[Data to use]
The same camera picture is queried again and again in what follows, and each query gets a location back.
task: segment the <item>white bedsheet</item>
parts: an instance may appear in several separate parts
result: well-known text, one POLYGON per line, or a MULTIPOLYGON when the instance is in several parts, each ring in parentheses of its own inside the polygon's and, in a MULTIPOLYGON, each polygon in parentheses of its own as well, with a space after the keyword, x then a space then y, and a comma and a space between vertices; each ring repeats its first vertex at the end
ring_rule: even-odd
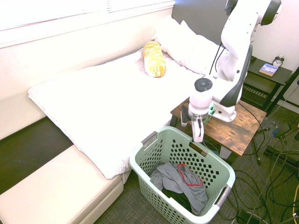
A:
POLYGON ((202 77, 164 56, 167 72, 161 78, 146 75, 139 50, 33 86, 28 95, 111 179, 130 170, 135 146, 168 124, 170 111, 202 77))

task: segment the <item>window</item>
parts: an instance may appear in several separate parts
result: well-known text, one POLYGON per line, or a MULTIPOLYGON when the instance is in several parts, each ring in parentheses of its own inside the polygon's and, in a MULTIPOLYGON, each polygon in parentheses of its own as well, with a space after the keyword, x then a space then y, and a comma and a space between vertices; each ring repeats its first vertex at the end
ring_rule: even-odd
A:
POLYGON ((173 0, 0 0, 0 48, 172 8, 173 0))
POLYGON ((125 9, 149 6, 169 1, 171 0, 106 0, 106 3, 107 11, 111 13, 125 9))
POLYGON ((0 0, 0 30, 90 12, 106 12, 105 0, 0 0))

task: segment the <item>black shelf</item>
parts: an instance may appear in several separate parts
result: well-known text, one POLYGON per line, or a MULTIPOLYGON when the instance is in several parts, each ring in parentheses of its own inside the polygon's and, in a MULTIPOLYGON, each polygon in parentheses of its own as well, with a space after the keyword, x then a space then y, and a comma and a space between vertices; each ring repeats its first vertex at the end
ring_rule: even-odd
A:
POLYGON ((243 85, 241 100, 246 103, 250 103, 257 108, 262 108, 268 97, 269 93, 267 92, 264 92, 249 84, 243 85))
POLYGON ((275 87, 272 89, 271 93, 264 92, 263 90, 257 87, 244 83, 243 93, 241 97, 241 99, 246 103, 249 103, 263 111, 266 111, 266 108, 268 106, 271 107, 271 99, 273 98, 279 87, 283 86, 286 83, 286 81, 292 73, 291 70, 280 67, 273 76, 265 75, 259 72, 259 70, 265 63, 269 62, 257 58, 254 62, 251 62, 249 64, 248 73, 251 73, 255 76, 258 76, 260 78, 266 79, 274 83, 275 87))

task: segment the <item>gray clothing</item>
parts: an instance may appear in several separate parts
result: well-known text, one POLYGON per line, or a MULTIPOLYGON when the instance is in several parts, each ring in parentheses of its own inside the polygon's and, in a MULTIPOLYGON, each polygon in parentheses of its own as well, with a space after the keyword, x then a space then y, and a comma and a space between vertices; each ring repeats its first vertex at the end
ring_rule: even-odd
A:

* * *

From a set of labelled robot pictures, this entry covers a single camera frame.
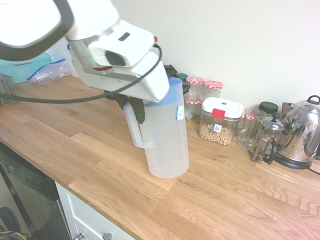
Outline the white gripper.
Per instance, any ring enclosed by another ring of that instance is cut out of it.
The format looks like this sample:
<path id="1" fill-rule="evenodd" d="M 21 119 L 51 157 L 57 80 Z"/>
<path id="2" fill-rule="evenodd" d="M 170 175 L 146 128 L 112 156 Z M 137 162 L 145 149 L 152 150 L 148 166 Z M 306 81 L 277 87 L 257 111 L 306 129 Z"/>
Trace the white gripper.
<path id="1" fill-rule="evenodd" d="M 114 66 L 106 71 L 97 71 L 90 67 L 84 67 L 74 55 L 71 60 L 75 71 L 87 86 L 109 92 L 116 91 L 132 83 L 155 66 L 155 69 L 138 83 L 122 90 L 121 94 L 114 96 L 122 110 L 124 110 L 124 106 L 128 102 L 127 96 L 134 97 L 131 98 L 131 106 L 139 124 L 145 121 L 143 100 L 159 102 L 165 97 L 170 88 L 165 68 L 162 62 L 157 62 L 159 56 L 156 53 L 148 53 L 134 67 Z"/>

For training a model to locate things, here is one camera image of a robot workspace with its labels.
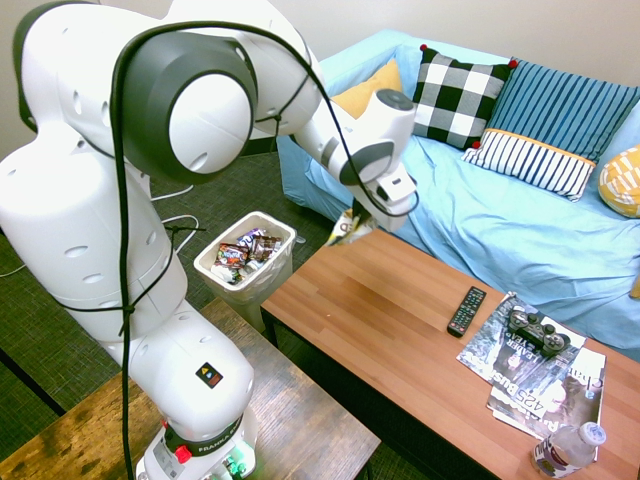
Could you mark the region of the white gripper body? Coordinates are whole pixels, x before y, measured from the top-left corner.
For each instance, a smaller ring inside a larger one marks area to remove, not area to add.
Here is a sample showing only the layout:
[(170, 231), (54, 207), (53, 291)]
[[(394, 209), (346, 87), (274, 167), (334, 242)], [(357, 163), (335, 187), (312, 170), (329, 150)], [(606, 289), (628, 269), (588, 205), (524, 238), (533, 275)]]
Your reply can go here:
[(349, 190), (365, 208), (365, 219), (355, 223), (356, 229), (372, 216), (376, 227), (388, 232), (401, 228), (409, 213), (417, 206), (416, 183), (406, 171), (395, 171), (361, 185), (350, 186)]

[Exercise aim] Each line in the data that has the word "robot" counts once; state how many such lines there are, without comment.

[Output for this exercise] 2